§ **EXERCISE MATERIALS**
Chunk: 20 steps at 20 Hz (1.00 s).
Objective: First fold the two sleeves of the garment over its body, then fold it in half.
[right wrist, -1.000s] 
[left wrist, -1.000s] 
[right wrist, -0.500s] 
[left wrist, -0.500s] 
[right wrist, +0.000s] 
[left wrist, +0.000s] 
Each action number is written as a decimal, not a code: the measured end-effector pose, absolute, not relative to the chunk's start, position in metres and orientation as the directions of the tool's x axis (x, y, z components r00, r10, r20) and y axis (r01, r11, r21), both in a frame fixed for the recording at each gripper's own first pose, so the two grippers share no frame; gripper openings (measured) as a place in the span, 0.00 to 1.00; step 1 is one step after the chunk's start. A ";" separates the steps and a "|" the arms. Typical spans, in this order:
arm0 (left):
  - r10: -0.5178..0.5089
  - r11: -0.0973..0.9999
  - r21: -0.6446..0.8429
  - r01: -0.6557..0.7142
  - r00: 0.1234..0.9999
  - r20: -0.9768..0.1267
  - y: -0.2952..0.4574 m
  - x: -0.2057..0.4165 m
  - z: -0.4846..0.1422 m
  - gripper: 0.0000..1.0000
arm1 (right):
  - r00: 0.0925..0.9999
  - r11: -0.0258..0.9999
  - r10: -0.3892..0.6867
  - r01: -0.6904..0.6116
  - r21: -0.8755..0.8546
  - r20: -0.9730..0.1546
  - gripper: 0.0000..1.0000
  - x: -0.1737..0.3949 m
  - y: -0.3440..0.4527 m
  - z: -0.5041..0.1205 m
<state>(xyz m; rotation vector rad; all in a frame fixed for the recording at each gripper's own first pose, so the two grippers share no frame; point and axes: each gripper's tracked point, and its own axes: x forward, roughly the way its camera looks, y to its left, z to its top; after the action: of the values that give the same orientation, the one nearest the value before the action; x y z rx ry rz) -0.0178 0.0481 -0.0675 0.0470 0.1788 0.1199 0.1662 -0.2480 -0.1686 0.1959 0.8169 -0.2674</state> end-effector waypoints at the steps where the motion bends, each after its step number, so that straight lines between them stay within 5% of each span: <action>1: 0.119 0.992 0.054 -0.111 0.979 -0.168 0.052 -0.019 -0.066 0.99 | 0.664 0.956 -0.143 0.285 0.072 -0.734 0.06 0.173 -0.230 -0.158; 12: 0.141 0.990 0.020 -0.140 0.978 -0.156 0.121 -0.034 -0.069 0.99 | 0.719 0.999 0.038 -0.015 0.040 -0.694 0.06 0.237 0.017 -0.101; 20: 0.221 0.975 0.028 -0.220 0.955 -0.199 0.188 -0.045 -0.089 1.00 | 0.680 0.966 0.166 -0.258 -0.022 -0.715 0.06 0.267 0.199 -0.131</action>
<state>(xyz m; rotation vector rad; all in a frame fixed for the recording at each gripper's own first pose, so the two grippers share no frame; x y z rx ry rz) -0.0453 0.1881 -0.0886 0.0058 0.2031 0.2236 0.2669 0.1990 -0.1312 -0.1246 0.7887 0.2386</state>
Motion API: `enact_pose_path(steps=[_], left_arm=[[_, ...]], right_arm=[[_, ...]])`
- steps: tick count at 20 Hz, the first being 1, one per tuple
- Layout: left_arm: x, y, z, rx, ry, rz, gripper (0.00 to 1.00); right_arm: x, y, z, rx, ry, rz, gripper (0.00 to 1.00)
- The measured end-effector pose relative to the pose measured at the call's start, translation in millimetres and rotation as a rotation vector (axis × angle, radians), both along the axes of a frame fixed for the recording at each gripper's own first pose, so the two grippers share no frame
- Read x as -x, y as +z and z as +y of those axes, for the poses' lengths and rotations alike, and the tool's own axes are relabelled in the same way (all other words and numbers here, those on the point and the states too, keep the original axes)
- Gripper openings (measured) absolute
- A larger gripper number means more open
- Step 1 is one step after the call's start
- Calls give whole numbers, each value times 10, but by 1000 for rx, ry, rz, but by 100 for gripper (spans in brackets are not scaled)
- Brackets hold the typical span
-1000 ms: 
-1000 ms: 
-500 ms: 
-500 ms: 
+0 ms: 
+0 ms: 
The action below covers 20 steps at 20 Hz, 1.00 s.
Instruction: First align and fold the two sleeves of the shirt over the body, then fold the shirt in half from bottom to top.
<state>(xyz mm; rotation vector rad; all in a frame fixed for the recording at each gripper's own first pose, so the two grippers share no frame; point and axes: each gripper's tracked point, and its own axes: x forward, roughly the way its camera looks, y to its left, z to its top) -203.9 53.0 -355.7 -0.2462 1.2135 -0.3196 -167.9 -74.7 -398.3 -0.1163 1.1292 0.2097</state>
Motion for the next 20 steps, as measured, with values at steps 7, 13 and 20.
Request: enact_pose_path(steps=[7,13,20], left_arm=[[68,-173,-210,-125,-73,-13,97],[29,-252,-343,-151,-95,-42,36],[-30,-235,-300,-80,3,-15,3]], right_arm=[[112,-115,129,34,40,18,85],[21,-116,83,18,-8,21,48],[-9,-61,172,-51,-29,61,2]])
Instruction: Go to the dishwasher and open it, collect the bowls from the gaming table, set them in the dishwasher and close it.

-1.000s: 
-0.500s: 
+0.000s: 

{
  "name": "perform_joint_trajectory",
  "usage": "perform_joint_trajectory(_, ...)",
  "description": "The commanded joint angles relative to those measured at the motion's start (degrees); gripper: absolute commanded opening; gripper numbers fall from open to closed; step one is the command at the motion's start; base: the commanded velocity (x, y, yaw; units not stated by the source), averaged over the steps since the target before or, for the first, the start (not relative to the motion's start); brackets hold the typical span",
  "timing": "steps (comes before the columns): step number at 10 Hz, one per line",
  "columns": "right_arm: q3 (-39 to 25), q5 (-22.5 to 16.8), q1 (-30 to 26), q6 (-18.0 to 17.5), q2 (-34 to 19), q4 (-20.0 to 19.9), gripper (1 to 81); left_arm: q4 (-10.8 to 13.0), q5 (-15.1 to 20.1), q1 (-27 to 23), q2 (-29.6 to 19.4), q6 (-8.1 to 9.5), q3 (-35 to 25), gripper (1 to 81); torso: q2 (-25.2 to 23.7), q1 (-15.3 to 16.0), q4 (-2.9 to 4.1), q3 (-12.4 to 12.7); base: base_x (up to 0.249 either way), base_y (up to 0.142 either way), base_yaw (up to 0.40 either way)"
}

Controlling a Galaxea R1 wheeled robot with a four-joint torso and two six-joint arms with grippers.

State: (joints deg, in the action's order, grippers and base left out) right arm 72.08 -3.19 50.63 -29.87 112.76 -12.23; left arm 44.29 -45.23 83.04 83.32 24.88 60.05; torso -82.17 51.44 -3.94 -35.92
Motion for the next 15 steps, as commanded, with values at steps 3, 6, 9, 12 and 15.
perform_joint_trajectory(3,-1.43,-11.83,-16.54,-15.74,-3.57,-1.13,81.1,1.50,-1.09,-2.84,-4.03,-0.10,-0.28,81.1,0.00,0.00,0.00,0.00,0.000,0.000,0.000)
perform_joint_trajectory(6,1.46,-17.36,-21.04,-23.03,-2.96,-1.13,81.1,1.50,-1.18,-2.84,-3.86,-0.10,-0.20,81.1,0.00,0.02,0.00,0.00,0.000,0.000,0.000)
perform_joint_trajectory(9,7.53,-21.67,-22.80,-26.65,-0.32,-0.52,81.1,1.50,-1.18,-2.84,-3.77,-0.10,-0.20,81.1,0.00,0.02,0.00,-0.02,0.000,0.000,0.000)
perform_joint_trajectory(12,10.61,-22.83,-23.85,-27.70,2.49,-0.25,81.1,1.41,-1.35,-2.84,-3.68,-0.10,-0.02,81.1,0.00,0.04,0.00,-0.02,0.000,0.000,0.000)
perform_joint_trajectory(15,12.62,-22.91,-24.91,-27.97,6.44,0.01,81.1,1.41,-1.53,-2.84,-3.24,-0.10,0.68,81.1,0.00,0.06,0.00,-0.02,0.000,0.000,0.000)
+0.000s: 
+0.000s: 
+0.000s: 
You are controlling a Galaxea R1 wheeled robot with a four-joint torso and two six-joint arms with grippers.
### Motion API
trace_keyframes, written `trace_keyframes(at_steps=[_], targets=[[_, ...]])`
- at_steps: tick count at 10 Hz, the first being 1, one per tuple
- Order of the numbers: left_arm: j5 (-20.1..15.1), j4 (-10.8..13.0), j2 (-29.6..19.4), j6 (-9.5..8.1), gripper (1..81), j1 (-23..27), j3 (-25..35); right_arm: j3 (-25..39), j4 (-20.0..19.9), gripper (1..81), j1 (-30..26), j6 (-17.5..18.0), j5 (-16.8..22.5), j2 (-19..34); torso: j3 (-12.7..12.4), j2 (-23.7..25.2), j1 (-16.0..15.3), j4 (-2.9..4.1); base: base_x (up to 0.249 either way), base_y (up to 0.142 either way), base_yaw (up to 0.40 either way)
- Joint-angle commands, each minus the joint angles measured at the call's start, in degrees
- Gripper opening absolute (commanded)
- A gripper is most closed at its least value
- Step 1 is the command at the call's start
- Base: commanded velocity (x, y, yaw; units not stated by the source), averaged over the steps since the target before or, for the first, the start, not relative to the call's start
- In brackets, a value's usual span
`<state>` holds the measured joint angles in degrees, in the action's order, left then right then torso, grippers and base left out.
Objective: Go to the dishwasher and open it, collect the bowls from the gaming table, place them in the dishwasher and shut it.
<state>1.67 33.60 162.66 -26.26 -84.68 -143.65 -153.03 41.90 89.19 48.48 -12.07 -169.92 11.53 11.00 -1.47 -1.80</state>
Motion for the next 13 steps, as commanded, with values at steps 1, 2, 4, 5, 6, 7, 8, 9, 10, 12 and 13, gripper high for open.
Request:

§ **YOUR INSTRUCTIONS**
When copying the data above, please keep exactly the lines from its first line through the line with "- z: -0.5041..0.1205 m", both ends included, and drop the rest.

§ **TASK OUTPUT**
Chunk: 20 steps at 20 Hz (1.00 s).
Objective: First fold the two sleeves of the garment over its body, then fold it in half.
[right wrist, -1.000s] 
[left wrist, -1.000s] 
[right wrist, -0.500s] 
[left wrist, -0.500s] 
[right wrist, +0.000s] 
[left wrist, +0.000s] 
Each action number is written as a decimal, not a code: the measured end-effector pose, absolute, not relative to the chunk's start, position in metres and orientation as the directions of the tool's x axis (x, y, z components r00, r10, r20) and y axis (r01, r11, r21), both in a frame fixed for the recording at each gripper's own first pose, so the two grippers share no frame; gripper openings (measured) as a place in the span, 0.00 to 1.00; step 1 is one step after the chunk's start. A ";" separates the steps and a "|" the arms. Typical spans, in this order:
arm0 (left):
  - r10: -0.5178..0.5089
  - r11: -0.0973..0.9999
  - r21: -0.6446..0.8429
  - r01: -0.6557..0.7142
  - r00: 0.1234..0.9999
  - r20: -0.9768..0.1267
  - y: -0.2952..0.4574 m
  - x: -0.2057..0.4165 m
  - z: -0.4846..0.1422 m
  - gripper: 0.0000..1.0000
arm1 (right):
  - r00: 0.0925..0.9999
  - r11: -0.0258..0.9999
  - r10: -0.3892..0.6867
  - r01: -0.6904..0.6116
  - r21: -0.8755..0.8546
  - r20: -0.9730..0.1546
  - gripper: 0.0000..1.0000
  - x: -0.1737..0.3949 m
  - y: -0.3440..0.4527 m
  - z: -0.5041..0.1205 m

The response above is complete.